§ **Aim of the exercise**
Set down exactly the lines of the records from the top to the line containing "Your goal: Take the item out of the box"; include both.

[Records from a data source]
[Start of Attachment]

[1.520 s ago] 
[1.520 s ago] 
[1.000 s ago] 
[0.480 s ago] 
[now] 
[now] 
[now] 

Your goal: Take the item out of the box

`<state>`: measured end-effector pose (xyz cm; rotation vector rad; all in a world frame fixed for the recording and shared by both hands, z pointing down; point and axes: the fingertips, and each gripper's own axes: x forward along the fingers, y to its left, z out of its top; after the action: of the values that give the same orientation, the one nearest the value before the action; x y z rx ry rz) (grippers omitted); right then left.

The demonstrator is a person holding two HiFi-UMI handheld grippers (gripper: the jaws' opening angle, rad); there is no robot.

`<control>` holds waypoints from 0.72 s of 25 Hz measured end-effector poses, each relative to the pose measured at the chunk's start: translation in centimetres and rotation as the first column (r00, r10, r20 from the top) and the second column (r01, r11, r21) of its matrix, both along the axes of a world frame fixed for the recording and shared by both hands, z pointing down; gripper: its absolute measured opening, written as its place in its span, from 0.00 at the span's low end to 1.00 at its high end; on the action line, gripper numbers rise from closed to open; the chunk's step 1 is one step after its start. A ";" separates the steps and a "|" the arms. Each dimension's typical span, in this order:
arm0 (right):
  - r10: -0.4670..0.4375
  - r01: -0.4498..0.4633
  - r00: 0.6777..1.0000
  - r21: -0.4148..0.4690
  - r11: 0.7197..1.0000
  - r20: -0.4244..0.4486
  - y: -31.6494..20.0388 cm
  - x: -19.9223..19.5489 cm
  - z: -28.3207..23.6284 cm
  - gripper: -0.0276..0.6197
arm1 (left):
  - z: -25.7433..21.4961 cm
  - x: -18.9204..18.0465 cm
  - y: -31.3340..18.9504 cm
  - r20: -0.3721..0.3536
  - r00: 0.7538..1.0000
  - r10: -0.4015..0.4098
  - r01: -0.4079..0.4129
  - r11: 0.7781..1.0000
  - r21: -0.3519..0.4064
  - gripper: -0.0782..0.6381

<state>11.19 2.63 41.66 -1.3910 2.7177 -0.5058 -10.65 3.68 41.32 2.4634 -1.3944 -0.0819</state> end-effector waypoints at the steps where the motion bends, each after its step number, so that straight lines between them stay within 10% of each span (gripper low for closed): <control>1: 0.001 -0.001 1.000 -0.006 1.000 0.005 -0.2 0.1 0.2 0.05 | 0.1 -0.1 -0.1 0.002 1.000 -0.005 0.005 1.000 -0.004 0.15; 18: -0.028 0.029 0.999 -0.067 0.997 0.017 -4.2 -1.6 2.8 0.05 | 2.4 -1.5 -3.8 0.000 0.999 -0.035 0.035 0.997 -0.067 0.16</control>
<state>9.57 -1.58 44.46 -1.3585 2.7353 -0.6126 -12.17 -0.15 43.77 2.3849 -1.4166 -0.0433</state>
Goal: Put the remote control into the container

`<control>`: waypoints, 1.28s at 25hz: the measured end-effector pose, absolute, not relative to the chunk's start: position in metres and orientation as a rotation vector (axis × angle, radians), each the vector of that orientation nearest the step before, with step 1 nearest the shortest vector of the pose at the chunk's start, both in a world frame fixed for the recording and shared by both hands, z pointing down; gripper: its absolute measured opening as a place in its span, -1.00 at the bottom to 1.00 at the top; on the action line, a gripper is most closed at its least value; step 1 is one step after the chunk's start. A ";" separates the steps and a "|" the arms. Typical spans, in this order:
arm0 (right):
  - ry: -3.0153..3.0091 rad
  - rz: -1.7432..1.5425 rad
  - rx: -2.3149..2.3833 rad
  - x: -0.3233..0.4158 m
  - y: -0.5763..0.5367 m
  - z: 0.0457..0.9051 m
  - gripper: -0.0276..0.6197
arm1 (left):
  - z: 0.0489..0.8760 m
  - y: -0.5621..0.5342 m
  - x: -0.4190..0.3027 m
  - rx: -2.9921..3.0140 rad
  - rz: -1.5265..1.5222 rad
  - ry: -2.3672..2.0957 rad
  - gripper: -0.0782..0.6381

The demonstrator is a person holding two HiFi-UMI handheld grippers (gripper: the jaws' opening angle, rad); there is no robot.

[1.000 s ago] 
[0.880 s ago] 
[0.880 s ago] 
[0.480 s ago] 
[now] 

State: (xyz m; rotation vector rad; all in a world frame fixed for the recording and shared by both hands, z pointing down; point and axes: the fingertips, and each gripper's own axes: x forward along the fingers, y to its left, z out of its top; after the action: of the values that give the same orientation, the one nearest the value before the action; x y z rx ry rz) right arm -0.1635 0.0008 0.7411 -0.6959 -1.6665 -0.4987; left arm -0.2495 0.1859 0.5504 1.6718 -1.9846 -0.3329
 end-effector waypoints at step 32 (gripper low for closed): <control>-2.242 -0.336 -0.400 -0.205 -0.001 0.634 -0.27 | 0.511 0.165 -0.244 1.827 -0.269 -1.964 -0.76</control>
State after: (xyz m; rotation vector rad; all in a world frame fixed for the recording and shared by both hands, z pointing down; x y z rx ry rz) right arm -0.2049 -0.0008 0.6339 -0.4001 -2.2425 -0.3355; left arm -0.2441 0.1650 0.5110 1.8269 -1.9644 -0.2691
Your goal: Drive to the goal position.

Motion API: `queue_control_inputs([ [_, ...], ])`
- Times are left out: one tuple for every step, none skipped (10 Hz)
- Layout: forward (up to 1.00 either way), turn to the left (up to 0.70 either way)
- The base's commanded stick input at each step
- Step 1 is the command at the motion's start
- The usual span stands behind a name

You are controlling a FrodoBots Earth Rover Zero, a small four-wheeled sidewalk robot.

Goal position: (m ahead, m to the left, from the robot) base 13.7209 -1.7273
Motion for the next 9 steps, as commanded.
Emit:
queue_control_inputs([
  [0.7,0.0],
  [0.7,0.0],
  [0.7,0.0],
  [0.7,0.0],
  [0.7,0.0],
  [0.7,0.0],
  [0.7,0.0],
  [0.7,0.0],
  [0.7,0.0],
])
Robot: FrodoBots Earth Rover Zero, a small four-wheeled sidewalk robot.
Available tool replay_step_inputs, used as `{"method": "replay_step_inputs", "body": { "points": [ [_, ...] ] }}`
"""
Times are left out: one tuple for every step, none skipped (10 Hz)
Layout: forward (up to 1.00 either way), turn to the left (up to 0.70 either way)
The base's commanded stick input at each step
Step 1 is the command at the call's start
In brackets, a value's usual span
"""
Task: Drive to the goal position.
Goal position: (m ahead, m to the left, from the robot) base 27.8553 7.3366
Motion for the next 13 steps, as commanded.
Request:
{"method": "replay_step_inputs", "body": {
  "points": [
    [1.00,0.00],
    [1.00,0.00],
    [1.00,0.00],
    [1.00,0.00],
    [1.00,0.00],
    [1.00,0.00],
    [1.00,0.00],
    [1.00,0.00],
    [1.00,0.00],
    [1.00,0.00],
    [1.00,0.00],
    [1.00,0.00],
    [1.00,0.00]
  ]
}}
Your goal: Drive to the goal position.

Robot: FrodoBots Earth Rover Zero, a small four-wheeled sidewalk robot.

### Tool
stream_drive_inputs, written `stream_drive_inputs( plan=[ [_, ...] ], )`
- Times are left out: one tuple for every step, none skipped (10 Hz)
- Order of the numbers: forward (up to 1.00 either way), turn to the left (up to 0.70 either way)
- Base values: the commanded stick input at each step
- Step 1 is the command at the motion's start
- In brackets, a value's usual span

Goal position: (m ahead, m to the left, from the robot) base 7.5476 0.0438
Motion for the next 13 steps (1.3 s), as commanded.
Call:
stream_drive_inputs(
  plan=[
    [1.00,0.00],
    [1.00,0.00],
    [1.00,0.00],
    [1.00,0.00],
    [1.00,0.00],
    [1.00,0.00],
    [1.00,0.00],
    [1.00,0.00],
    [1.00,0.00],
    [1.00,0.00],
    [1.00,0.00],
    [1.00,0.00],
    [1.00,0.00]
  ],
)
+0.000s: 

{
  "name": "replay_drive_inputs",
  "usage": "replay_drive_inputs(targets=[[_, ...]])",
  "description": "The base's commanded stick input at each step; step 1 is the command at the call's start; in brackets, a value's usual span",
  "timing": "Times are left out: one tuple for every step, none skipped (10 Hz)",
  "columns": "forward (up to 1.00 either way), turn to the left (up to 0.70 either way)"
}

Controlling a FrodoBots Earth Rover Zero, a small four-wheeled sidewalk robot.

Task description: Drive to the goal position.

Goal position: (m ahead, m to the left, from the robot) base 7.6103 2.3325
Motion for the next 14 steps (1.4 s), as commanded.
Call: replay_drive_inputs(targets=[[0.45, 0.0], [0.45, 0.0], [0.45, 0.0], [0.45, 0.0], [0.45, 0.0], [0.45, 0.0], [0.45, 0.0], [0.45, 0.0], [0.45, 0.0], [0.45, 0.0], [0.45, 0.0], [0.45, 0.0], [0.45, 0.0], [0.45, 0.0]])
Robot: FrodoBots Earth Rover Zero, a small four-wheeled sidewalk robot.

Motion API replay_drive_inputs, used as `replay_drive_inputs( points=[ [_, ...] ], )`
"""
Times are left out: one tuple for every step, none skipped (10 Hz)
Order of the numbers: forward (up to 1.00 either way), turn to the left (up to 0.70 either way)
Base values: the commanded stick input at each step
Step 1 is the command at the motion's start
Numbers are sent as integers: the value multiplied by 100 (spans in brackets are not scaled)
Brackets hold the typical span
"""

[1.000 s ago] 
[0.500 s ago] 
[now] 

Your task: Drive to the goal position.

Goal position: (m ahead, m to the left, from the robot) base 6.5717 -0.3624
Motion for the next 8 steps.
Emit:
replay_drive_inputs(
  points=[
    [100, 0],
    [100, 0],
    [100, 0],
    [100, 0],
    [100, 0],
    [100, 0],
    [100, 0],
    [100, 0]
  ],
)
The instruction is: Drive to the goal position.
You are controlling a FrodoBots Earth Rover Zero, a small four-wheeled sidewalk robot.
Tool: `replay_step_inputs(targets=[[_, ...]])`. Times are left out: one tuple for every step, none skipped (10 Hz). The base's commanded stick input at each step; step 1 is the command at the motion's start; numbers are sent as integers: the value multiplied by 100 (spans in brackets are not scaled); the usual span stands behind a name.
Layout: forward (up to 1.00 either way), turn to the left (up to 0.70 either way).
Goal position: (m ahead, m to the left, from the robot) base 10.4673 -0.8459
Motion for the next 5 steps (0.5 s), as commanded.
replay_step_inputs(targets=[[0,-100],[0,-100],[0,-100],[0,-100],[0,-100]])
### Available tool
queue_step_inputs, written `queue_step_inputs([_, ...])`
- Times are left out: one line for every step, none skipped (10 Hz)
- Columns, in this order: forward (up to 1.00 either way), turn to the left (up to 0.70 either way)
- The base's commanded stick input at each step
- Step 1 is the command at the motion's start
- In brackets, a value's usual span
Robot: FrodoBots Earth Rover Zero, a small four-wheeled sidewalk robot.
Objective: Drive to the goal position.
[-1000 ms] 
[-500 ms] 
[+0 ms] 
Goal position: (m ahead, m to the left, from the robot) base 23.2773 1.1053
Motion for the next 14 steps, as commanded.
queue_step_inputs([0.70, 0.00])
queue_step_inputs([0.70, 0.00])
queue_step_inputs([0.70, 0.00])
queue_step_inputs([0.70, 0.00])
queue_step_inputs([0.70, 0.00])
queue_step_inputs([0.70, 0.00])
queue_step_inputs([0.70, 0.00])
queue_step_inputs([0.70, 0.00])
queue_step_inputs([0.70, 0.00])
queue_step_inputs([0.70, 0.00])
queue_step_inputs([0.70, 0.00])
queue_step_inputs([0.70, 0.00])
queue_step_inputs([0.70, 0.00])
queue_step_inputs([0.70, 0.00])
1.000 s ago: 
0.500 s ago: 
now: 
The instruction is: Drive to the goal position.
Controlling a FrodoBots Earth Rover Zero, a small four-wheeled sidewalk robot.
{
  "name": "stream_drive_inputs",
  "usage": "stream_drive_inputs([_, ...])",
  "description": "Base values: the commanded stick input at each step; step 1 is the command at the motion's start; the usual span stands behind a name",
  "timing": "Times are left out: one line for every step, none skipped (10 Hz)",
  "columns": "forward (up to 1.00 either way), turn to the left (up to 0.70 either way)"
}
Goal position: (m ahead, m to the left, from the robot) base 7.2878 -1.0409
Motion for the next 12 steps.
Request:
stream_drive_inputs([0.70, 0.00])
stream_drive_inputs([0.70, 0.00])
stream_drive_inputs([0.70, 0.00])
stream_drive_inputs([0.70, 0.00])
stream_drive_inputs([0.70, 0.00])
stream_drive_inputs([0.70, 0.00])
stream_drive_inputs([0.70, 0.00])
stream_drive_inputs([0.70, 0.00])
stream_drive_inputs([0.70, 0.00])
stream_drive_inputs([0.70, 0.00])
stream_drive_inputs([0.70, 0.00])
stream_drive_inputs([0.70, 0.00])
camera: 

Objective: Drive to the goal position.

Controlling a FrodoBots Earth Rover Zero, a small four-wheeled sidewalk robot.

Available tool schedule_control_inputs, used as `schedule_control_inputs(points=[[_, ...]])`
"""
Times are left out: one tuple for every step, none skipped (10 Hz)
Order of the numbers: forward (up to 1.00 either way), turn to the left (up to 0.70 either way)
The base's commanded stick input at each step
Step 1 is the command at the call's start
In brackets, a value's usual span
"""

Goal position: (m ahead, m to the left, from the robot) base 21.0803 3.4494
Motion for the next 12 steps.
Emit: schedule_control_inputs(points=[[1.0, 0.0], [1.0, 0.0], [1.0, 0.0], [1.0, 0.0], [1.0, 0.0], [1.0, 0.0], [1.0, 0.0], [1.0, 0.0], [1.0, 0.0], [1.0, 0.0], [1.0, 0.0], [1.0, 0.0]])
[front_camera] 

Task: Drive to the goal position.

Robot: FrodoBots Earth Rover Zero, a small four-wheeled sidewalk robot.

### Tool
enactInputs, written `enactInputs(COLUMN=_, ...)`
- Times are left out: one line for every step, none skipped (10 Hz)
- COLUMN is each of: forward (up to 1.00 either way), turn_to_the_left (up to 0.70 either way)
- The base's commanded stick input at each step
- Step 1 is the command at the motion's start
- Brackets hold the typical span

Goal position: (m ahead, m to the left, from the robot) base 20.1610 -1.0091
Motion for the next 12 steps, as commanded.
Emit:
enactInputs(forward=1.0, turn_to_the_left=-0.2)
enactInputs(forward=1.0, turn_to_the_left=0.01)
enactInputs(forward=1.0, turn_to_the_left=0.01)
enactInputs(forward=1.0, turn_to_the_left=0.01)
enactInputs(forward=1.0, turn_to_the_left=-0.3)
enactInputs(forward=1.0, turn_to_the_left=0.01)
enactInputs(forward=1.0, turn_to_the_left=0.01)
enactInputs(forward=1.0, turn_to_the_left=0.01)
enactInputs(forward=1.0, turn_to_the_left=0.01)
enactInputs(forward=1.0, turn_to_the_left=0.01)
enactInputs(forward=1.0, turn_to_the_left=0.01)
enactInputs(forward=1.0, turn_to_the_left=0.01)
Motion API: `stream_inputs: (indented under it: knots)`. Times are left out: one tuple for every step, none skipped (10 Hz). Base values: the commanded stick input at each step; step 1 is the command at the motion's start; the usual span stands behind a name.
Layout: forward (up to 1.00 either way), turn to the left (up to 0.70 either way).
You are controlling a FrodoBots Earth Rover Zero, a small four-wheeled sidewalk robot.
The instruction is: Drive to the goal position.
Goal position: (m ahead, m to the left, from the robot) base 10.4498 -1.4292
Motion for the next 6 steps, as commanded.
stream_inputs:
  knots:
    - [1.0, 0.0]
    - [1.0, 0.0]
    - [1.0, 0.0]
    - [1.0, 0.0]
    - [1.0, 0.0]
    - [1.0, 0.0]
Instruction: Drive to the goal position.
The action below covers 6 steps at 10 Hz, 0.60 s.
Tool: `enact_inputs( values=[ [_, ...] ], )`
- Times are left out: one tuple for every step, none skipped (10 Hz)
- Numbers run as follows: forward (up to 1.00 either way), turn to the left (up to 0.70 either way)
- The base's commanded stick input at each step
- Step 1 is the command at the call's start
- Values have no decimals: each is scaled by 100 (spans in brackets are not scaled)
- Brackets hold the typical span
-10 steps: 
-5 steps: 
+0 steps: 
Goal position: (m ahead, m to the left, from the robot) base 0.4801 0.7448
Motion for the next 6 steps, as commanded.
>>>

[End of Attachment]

§ **Written solution**
[1.520 s ago] 
[1.520 s ago] 
[1.000 s ago] 
[0.480 s ago] 
[now] 
[now] 
[now] 

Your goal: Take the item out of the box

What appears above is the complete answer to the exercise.